When do the routers need to know about TCP window size? Their main task is IP routing, which requires packets only to be examined at layer 3. The window size is something that is negotiated between the end nodes that have a TCP connection established. Exeptions to this occur when the router does something like protocol translation, tunneling through TCP or when a router on one end is also the termination point for the TCP connection. So I would not think that an upgrade will help you much.

Another remark is that the actual speed is much lower than what might be expected from the calculations. 13 Mbps should equal an FTP-rate of about 1Mbyte/s. So your achieved results are 4 to 5 times lower than they should.

When you get this straight, you will just need three simultaneous connections to fill the link almost completely. That should be pretty sufficient as this type of link is never installed to serve only one end node.

Goodluck with it, and please let me know if you solved the issue somehow.

Hello,

Can I know how FTP rate is calculated above.

Thanx,

Praful Jaded

sorry, I was on vacation and just back.

I am using an NT 4.0 workstation and ftp bundled with that. If you have tried ftp from a command prompt, it displays the transfer rate after each transfer is complete. I hope, I can trust Microsoft.

Regards,

Prahlad

Prahlad, What lgijssel telling is(which i agree with), it is the endstations that negotiate the tcp window. Router is not a end station. It is a transit device that route/forward traffic.

pc1, pc2------R1---DS3link---R2-----Pc3, pc4

The Ds3 utilization depends on the tcp window size of the PCs because they are the ones which are the end points of a tcp session.(send/recv data).

PLs let us know if that answers your question.

rgds,

gopal

Leo and Gopal,

I agree with both of you. but I have tried increasing the windows size to 65535 and still don't see the improvement.

I am trying to arrange Win2k (it supports rfc1323) or Unix machines at both ends to do further testing. Will let you know. Thanks - Prahlad

I had similar issues. Of course I agree with the previous concensus, that the TCP WINDOW size in the router only needs to be adjusted for TCP connections that are made to the router (rsh, rlogin, rcp, telnet, tacacs, dlsw, etc).

I increased TCP Window Size to 256950, enabled Window Scaling, RFC 1323, disabled TimeStamps, enabled PathMTU discovery, and blackhole detection. This was on two Windows 2000 Servers, seperated by ATM WAN, using 20 Mbps SCR.

Previously the hosts were only able to transfer at about 1.6 Mbps, increasing the settings from default to the above, I was able to reach a transfer rate of 8mbps.

I tested with multiple FTP servers, and multiple FTP Clients, and found that other FTP Clients do not utilize the RFC1323 options.

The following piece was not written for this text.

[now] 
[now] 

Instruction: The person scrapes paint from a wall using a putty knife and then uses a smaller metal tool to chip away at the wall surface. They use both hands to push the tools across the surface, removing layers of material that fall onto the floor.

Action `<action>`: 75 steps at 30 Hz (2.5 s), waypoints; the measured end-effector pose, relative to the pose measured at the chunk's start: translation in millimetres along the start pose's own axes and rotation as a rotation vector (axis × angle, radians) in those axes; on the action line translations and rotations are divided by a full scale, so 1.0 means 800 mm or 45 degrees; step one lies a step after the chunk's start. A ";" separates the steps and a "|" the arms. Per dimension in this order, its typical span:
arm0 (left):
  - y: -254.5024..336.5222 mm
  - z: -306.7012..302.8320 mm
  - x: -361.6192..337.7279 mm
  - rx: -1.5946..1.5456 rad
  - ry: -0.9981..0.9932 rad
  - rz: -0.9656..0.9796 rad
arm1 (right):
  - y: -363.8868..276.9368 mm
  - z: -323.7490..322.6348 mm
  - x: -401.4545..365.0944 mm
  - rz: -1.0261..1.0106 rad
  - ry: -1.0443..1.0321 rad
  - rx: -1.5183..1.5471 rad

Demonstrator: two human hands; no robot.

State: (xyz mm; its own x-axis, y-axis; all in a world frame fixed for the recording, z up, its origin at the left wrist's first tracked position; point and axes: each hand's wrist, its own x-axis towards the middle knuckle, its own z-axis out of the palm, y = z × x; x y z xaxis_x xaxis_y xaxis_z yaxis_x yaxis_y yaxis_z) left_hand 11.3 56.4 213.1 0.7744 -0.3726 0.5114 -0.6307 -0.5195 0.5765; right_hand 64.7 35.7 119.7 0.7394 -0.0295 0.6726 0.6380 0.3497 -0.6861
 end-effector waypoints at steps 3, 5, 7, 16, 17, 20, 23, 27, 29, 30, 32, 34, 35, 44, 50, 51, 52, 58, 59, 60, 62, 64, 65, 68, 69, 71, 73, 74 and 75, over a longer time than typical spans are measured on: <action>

Microsofts FTP client does for certain.

I used a quick little utility called DRTCP from dslreports.com.. Supposedly they say that cisco recommends them, but I have never seen mention of DRTCP anywhere else.. At any rate it worked well and quick, and there is a definition of the settings there as well.

I am actually looking for advanced information on the RFC1323 options and how they affect DLSW if anyone has any information on that, it would be greatly appreciated.